Fenomena demikian kemudian ditangkap oleh segelintir (atau sekelompok) orang yang mengatasnamakan dirinya sebagai golongan modernis yang gandrung akan kemajuan. Sekelompok orang tersebut adalah pemilik modal, kaum kapitalis.     

Karena dibalik ‘keindahan’ pariwisata, terdapat potensi untuk dieksploitasi demi rente. Di tangan mereka, pariwisata yang indah hanyalah kedok untuk mengumpulkan kapital-kapital baru yang menjanjikan. Kaum kapitalis adalah sekelompok orang yang selalu memperhatikan peluang. Yakni peluang untuk mengambil untung sebanyak-banyaknya dan meminimalisir bahkan meniadakan kerugian.

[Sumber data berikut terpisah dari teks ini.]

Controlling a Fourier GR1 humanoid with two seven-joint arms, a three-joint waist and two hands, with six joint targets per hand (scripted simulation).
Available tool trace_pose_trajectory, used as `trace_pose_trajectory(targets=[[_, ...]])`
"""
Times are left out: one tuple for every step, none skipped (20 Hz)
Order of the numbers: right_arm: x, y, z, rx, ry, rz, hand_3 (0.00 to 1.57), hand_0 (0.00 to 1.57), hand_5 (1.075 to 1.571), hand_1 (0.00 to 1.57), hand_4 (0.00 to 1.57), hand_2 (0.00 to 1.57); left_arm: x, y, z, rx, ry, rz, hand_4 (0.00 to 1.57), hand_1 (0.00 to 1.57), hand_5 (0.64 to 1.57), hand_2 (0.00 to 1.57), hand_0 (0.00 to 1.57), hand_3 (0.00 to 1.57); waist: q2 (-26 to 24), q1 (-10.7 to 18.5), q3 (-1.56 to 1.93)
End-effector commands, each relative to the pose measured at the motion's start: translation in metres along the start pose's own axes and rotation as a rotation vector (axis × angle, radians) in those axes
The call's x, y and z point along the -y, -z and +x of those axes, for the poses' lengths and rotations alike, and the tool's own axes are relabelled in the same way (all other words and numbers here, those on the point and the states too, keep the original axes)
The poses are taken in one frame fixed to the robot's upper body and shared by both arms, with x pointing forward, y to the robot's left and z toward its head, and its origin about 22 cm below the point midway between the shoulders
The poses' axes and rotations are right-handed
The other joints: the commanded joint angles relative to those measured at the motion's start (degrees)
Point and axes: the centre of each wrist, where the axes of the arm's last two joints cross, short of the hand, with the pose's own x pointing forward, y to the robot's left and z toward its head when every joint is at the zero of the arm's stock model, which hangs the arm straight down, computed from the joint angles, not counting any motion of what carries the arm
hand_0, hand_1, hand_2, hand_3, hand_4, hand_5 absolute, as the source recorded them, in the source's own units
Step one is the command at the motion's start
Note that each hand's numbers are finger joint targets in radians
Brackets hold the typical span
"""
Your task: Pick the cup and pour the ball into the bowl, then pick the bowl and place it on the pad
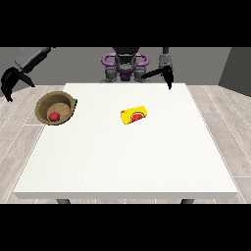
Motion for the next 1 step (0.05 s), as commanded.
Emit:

Begitulah cara mereka (kaum kapitalis) mengobjekkan ‘Indonesia itu indah’. Adagium yang mereka pegang teguh adalah: “di mana ada kerumunan orang, di situ ada potensi untuk meraup untung”.

Hal ini tidak hanya berlaku di satu sektor pariwisata saja. Di sektor lain, terutama Sumber Daya Alam (SDA) telah terjadi eksploitasi besar-besaran, tanpa batas, tanpa kendali dan tidak ada proses reklamasi setelahnya. Tanah dikeruk menerjang ke dalam untuk diambil batu baranya, minyaknya, tembaganya, emasnya dan bahkan tanah itu sendiri dijual selagi laku dan mendapat untung.

Lagi-lagi mereka (kaum kapitalis atau mungkin juga kita) hanya menganggap Indonesia sebagai objek. Belum tahu bahwa Indonesia suatu waktu akan menampakkan ke-‘subjek’-annya. Dan saya kira, suatu waktu itu telah tiba. Perlahan-lahan mulai menampakkan diri dengan banyaknya bencana akibat ulah manusia: banjir di setiap musim hujan di berbagai daerah di Indonesia, bencana lumpur lapindo, dsb.

Masih tulikah kita dengan alarm peringatan itu!